FIG. 6 is a sectional view along lines VI--VI of FIG. 5.

DESCRIPTION OF A PREFERRED EMBODIMENT

The locking device illustrated in the drawings is for use as a rim lock mountable within one side of a door. Briefly, it comprises a casing 2 closed by a cover plate 3 and mountable within a recess formed in the free end of the door D (FIG. 2). The casing has a face plate 4 flush with the door end face, and is covered by a pair of face plates 5 (FIG. 2) mounted to the inner and outer faces of the door.

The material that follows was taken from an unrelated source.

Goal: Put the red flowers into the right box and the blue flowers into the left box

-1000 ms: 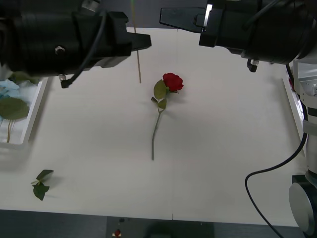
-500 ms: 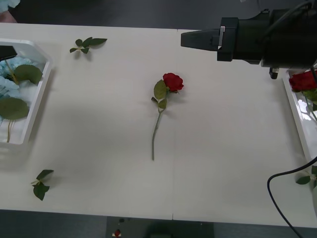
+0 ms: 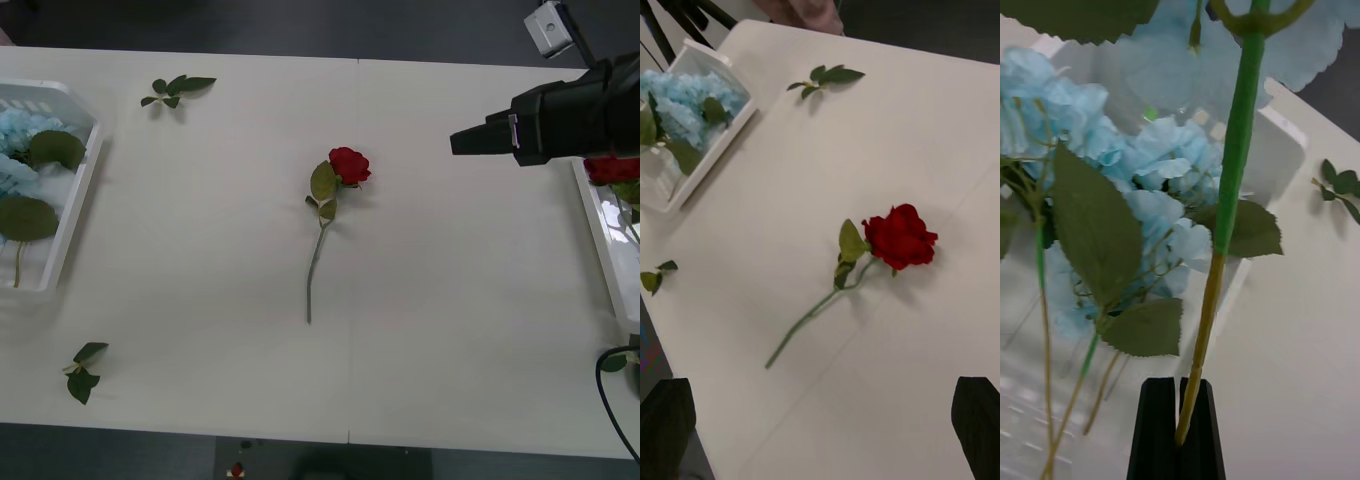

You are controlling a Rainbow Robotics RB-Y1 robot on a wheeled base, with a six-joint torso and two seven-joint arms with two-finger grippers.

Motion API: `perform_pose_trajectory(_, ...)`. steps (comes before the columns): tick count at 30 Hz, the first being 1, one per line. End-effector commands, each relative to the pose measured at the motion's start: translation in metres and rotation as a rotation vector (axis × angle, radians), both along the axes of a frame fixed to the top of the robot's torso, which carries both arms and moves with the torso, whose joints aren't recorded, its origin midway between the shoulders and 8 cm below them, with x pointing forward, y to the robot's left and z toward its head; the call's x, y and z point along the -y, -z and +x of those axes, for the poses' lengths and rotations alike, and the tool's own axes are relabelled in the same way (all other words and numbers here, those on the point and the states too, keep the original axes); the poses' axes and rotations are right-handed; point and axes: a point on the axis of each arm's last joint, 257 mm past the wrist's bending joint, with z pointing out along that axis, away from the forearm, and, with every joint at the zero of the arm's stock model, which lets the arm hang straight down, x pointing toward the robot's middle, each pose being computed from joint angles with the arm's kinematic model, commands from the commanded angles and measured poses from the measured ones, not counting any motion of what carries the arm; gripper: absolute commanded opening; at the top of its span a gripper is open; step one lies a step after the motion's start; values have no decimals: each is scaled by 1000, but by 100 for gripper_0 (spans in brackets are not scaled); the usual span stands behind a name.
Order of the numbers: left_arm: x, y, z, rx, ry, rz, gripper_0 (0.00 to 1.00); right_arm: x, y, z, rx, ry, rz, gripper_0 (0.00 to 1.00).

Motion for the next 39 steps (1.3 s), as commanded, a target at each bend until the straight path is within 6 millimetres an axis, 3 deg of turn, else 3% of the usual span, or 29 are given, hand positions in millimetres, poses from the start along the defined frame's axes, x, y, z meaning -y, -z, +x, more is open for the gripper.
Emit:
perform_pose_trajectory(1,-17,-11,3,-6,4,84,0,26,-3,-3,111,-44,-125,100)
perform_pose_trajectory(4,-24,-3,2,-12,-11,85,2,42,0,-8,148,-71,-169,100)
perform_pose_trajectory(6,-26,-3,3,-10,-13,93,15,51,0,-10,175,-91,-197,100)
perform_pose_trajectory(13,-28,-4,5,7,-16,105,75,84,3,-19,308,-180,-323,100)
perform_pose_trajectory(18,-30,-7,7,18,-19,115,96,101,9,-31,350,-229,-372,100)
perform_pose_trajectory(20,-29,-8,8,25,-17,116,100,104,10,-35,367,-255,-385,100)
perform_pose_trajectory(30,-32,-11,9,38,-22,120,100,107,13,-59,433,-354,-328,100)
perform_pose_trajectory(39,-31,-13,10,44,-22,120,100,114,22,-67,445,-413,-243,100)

The locking device includes three locking bars 6, 8, 10 projectable from three sides of the casing within the door into recesses in the door frame, and a bolt 12 which carries four further locking bars 14 projectable through the face plate 4 at the fourth side of the door into four recesses formed in the door frame. The foregoing locking bars are driven to their locking and unlocking positions by actuator means including a manipulatable door handle 16 (FIG. 2) which is rotated in one direction to project the locking bars to their locking positions, or in the opposite direction to withdraw the locking bars to their unlocking positions. Handle 16 is in turn locked or unlocked for movement by a key-operated latch including a cylinder 18 having a slot 20 for receiving a proper key.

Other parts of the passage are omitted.